* What is needed
Each line from the one containing "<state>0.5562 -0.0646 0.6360" through the last line of the records below is to be repeated as written, with nothing added.

* Exercise materials
━━━

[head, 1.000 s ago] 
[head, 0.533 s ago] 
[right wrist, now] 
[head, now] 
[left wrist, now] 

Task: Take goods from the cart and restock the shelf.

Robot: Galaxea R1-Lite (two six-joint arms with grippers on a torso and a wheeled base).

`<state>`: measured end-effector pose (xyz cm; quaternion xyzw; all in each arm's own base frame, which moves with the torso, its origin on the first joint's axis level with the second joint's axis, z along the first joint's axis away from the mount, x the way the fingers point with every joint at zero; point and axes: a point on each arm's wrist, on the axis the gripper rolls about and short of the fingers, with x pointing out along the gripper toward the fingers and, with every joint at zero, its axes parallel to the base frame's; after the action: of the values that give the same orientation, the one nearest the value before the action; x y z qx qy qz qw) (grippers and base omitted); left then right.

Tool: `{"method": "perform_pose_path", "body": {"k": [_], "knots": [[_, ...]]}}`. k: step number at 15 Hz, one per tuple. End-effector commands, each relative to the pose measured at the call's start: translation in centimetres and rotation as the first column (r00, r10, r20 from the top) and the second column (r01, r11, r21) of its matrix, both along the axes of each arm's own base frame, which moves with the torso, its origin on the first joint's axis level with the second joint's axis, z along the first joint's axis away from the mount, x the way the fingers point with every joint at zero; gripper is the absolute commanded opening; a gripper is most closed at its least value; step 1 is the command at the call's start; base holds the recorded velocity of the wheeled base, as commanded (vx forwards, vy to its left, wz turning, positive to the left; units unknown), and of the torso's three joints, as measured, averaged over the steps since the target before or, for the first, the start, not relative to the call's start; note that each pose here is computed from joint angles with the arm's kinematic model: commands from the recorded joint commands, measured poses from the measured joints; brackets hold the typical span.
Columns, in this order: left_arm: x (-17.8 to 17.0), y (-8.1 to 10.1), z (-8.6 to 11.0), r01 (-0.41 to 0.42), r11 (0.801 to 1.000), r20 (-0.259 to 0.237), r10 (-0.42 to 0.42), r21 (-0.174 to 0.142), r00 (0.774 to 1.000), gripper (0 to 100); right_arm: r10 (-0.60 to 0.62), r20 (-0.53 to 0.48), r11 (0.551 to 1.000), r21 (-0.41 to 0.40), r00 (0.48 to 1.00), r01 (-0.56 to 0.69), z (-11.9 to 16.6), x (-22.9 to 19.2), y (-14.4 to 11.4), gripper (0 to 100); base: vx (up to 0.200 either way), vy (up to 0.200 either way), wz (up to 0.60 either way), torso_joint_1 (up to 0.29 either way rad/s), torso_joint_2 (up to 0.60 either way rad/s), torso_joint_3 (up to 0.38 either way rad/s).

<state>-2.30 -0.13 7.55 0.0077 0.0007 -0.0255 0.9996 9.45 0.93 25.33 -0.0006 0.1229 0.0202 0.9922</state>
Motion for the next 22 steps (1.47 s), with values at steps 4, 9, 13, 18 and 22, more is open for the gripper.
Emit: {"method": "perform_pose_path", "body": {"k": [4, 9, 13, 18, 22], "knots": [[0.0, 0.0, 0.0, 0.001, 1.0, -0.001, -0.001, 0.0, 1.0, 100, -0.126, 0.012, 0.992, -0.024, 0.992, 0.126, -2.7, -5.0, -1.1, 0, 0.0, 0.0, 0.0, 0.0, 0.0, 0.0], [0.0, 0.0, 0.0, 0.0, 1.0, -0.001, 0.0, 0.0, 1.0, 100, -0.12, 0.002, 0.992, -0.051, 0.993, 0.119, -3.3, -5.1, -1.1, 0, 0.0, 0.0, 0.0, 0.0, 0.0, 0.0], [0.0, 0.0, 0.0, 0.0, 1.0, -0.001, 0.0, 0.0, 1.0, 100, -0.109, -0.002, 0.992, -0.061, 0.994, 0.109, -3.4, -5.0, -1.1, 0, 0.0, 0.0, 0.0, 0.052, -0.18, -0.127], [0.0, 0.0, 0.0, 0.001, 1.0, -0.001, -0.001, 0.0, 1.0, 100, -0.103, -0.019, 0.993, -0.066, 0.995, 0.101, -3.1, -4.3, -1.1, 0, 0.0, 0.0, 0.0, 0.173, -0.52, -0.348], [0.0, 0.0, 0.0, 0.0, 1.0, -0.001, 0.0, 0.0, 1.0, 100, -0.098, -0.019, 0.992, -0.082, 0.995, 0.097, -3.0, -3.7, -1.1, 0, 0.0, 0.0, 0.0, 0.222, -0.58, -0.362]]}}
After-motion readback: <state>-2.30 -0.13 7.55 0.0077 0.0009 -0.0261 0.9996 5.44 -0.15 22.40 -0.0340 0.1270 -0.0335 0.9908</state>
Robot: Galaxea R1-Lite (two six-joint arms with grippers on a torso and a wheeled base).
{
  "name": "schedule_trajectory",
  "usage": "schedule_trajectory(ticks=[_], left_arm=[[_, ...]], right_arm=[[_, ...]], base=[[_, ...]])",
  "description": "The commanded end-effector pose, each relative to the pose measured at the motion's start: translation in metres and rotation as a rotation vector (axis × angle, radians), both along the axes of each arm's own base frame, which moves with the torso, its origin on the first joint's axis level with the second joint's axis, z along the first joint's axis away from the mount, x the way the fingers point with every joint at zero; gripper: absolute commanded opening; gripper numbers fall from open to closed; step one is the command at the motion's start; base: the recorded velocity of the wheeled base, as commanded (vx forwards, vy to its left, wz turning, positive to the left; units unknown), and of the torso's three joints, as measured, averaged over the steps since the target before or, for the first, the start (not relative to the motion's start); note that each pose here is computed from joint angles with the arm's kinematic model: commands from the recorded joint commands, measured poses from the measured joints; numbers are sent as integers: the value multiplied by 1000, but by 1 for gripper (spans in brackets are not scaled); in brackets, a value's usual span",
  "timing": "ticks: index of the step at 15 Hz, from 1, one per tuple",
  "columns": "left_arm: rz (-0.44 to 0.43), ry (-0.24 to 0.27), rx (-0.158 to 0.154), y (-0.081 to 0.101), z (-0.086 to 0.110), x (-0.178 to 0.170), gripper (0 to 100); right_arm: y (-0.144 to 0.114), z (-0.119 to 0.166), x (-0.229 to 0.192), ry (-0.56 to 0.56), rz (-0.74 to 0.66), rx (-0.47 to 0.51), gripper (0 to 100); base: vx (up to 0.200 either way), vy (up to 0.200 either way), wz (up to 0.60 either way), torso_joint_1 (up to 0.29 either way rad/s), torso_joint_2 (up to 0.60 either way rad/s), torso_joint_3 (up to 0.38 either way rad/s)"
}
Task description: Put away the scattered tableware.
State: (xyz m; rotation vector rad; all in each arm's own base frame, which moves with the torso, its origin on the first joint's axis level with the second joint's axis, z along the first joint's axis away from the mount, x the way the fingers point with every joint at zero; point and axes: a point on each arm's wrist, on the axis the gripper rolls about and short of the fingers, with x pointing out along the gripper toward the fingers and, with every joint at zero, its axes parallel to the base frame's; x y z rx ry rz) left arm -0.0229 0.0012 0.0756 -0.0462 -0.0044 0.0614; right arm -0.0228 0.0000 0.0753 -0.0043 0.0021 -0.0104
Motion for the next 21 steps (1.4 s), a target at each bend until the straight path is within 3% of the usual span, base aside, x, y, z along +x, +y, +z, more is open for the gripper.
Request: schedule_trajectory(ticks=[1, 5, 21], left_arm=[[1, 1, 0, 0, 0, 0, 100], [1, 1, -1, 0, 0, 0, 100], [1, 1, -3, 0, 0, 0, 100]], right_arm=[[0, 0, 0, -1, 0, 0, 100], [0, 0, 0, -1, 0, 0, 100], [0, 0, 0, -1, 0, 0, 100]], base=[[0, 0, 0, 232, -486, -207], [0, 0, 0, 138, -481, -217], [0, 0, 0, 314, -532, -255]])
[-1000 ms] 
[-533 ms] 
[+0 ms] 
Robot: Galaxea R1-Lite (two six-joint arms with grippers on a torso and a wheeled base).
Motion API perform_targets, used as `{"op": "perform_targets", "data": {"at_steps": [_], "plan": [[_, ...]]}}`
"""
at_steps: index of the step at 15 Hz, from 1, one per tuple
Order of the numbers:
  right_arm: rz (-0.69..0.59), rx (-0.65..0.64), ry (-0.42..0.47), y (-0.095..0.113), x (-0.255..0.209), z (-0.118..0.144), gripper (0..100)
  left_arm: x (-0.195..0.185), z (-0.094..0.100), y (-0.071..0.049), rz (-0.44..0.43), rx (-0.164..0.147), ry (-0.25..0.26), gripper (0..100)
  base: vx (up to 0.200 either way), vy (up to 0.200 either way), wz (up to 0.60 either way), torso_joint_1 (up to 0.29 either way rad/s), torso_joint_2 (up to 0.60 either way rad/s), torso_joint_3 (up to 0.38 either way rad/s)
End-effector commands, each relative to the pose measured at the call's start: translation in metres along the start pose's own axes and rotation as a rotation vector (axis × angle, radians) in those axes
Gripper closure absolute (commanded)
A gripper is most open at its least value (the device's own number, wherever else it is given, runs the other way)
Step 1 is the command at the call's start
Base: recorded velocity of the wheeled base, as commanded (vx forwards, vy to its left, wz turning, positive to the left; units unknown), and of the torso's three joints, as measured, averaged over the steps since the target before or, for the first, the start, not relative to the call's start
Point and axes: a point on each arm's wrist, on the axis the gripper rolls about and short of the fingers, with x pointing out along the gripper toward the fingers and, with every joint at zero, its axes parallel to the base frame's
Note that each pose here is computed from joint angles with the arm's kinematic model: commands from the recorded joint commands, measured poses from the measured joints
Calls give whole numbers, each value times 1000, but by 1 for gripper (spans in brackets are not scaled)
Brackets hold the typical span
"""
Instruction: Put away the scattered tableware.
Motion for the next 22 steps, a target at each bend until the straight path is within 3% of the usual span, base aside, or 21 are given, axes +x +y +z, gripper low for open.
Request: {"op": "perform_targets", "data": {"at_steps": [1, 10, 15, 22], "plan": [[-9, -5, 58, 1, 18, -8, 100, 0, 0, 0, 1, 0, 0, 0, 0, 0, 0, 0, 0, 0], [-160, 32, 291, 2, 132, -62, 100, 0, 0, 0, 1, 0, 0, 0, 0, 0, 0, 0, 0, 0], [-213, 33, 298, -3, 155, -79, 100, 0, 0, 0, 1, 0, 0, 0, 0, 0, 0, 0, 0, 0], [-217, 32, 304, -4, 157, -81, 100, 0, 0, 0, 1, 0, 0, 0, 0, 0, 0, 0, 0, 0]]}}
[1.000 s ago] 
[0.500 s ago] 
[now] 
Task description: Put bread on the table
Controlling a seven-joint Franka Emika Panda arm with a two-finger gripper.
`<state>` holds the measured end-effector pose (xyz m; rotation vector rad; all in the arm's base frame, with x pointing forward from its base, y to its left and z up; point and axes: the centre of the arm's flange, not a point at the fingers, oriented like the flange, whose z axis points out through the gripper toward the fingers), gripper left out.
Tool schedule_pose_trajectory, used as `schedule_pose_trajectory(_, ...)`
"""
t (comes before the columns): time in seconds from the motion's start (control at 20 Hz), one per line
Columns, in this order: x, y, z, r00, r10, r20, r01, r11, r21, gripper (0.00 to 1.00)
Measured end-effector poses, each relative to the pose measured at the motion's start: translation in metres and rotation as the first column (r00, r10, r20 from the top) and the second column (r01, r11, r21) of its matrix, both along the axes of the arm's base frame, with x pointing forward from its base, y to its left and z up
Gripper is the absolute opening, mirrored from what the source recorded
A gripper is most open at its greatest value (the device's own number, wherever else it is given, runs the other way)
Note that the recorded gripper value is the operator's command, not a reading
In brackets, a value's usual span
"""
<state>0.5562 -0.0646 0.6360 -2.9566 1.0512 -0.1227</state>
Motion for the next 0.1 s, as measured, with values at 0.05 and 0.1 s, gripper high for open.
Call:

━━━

* Completed exercise
<state>0.5562 -0.0646 0.6360 -2.9566 1.0512 -0.1227</state>
Motion for the next 0.1 s, as measured, with values at 0.05 and 0.1 s, gripper high for open.
Call:

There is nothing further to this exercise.